La presencia de esporas en el ámbito clínico no dirige hacia los géneros Clostridium y Bacillus. Algunas esporas se desarrollan sin deformar a la célula vegetativa. Otras si lo hacen y generan según la disposición formas centrales o terminales (palillo de tambor). La posición relativa y la morfología de la espora constituyen caracteres taxonómicos en las especies de ambos géneros.

Tinción negativa de cápsulas

Algunas bacterias presentan una capa externa a la pared denominada cápsula. Está compuesta de azúcares y proteínas. No es una estructura vital para la bacteria, de modo que es posible que bajo determinadas condiciones ambientales o del propio desarrollo genere cápsula y bajo otras no lo haga. Se ha comprobado que la presencia de cápsula dificulta de algún modo la fagocitosis de las bacterias, es decir las cápsulas constituyen un factor de virulencia de los microorganismos.

La detección de cápsulas en las bacterias también puede orientarnos en el diagnóstico de laboratorio, y es especialmente importante en el diagnóstico de meningitis producida por Cryptococcus neoformans.. Se trata de una levadura que provoca graves cuadros de meningitis en personas inmunocomprometidas, y su detección en LCR lo más precozmente posible es vital para la supervivencia del paciente.

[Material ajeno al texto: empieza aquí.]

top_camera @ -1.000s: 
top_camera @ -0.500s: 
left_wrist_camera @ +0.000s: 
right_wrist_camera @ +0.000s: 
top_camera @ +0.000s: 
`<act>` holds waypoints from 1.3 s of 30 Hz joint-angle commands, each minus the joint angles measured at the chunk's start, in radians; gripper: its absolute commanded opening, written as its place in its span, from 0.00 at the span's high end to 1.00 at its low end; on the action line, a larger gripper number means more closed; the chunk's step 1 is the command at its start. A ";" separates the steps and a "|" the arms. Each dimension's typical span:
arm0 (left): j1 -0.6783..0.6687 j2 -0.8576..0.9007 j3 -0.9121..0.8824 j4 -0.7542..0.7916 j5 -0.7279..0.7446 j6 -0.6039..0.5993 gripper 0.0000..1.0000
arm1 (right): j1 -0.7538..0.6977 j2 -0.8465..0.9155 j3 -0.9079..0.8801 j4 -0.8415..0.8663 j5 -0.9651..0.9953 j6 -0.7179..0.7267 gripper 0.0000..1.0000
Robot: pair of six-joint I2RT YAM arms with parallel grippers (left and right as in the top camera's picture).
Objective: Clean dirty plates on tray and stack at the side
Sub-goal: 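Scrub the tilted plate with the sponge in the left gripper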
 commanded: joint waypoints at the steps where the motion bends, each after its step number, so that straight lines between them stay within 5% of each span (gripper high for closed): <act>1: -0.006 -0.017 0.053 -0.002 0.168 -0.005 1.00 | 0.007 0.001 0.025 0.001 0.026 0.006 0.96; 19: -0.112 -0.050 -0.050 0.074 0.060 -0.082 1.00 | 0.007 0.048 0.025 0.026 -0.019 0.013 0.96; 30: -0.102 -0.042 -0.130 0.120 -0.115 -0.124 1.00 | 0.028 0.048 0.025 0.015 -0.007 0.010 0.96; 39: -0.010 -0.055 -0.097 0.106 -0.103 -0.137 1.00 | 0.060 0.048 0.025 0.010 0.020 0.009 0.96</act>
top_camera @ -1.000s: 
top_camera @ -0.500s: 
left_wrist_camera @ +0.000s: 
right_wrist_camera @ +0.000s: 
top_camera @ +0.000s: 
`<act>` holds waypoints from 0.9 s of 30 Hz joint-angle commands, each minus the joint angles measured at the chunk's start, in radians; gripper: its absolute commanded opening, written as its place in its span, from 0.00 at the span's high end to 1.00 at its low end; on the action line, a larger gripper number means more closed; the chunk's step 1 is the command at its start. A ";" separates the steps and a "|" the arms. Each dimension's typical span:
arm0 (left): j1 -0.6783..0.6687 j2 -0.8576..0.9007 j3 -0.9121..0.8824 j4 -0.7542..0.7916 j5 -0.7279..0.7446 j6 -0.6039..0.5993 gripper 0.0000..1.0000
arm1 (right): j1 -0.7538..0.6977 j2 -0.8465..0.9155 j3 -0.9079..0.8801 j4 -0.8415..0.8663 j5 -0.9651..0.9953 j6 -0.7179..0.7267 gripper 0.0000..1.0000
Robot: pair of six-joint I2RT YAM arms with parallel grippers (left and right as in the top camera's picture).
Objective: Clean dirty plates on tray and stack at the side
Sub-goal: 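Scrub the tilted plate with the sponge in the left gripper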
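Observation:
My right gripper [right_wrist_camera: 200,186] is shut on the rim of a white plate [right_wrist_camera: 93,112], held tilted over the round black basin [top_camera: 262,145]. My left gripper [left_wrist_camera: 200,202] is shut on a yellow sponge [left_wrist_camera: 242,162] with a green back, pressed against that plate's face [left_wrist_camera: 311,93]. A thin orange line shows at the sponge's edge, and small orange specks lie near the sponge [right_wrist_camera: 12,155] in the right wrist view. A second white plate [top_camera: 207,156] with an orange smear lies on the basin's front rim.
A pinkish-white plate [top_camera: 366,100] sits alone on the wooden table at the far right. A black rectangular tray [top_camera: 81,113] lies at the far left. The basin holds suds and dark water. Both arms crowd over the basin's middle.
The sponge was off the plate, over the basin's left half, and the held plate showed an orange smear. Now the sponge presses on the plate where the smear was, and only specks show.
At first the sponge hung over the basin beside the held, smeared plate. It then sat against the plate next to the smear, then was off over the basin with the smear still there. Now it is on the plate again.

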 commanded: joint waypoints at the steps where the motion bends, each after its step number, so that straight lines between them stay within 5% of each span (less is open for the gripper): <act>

La tinción de cápsula se denomina tinción negativa porque tiñe el fondo de la preparación y no el microorganismo. Desde el punto de vista formal no es una tinción propiamente dicha, porque no fija los microorganismos. Se parece más a una preparación en fresco. Su realización es sencillísima, consiste en colocar la muestra húmeda sobre el porta objetos y mezclarla con tinta china. La tinta cubre toda la preparación a excepción de las cápsulas. En el microscopio se observa el fondo negro y los microorganismos con cápsula sin color.

Existen otras técnicas de tinción que ponen de manifiesto más estructuras bacterianas. Es el caso por ejemplo de las tinciones de flagelos. No obstante no tienen demasiado interés desde el punto de vista del diagnóstico, y suelen realizarse más a menudo en investigación básica.